Would you transcribe exactly the lines from the one containing "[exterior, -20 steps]" to the last line of the data below, both ends included, but none of the pictures?

--------------------------------

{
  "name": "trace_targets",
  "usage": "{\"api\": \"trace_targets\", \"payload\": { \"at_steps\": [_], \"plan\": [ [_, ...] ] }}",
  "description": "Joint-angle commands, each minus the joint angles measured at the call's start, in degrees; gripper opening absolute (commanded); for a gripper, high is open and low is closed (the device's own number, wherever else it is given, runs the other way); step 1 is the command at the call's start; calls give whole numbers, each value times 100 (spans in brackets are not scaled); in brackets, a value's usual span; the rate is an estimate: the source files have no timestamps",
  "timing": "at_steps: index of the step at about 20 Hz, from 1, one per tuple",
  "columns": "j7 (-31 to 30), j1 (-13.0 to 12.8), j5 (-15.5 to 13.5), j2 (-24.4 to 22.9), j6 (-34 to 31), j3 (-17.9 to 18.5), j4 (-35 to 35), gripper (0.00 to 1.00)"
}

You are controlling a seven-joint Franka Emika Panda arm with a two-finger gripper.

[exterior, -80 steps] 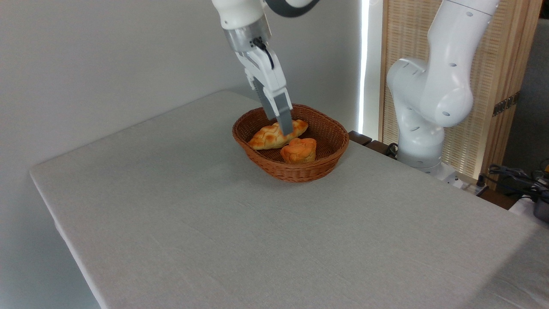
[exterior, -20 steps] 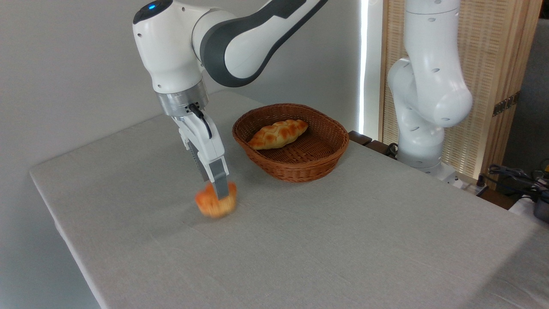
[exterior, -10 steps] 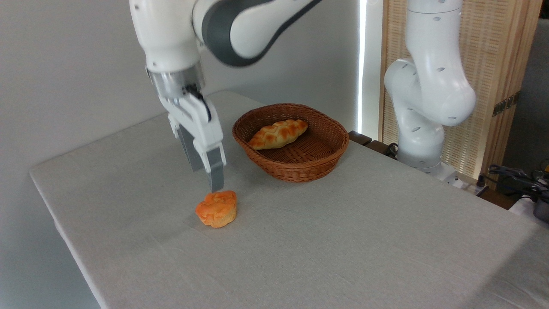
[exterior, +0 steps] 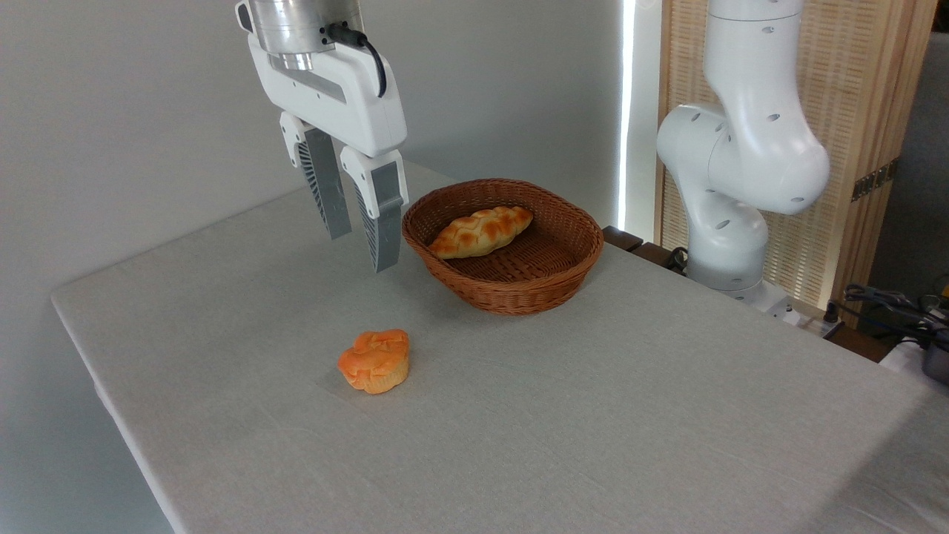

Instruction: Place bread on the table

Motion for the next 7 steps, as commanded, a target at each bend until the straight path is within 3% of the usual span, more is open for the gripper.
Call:
{"api": "trace_targets", "payload": {
  "at_steps": [1,3,7],
  "plan": [
    [-141,126,149,75,-115,-97,131,100],
    [-141,126,298,75,-115,-105,131,100],
    [-141,126,325,75,-115,-88,131,100]
  ]
}}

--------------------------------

Solution for this exercise –
[exterior, -20 steps] 
[exterior, -10 steps] 
[exterior, +0 steps] 

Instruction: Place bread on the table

Motion for the next 7 steps, as commanded, a target at each bend until the straight path is within 3% of the usual span, more is open for the gripper.
Call:
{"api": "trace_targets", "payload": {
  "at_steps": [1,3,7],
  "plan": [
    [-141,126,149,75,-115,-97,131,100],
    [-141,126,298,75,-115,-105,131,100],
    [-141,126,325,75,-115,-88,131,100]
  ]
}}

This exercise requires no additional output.